How to use models outside of Rasa Shell?

I originally saw a previous forum post about this same topic posted here: Is there any way to use trained rasa model outside rasa shell - #2 by vp109 and decided to try it out for my self. I made a little python script and copied the code posted by user @vp109, but was then met with the following:

await agent.handle_message("hello")

         ^

SyntaxError: invalid syntax

Does anyone know what is causing this issue? I’ve tried checking the rasa documentation but haven’t figured out much.

@abb Hi, Share rasa documentation link

Here is the link: rasa.core.agent

Try, Just for demo purpose:

from rasa.core.agent import Agent
from rasa.core.interpreter import RasaNLUInterpreter
agent = Agent.load("examples/restaurantbot/models/current")
await agent.handle_text("hello")

Hope this solved your query!

That code yields the same error as before

@abb share code

Sure, here it is:

from rasa.core.agent import Agent

from rasa.core.interpreter import RasaNLUInterpreter

agent = Agent.load("./models/20210804-120105.tar.gz")

await agent.handle_text("hello")

where the tar.gz is my model.

@abb try provide absolute path

I tried providing the absolute path, /home/rasa_testing/rasat/models/20210804-120105.tar.gz

but had the same syntax error.

@abb unzip the model as its tar.gz ?

@abb see from stackoverflow hope it will help

In that case you don’t need to pass an interpreter. If you used rasa train without the nlu or core mode then the full stacked model will be saved as a .tar.gz in the models directory. Load that with agent = Agent.load('path/to/model.tar.gz') and then you can handle text with asyncio.run(agent.handle_text("hello")) (or await agent.handle_text("hello") if it’s inside a function)

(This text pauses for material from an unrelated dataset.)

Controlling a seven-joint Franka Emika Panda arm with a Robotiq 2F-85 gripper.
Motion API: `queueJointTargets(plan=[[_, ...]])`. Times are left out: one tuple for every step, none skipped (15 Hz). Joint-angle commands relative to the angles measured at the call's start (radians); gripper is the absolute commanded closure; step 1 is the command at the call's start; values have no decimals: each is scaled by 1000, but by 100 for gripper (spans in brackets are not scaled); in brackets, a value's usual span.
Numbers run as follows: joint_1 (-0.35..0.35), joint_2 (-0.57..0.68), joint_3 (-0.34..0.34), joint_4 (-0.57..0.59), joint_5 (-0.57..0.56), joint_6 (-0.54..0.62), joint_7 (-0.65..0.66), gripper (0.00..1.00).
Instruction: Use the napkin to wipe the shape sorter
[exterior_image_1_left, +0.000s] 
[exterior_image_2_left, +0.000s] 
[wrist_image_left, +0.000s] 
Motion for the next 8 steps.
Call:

@abb check this link also tests/core/test_agent.py · 266b3d30655248a2a9bdb95268caaab80cd5e564 · rasa / Rasa · CODE CHINA

It worked! I had to change it a little since asyncio.run isn’t available on python 3.6, instead I wrote this:

loop = asyncio.get_event_loop()

result = loop.run_until_complete(agent.handle_text(“hello”))

print(result)

to which the output was

[{‘recipient_id’: ‘default’, ‘text’: ‘Hey! How are you?’}]

obviously I’ll have to parse this for just the text output, but this is exactly what I was looking for! Thanks so much!

@abb you are welcome :slight_smile: Happy to help you!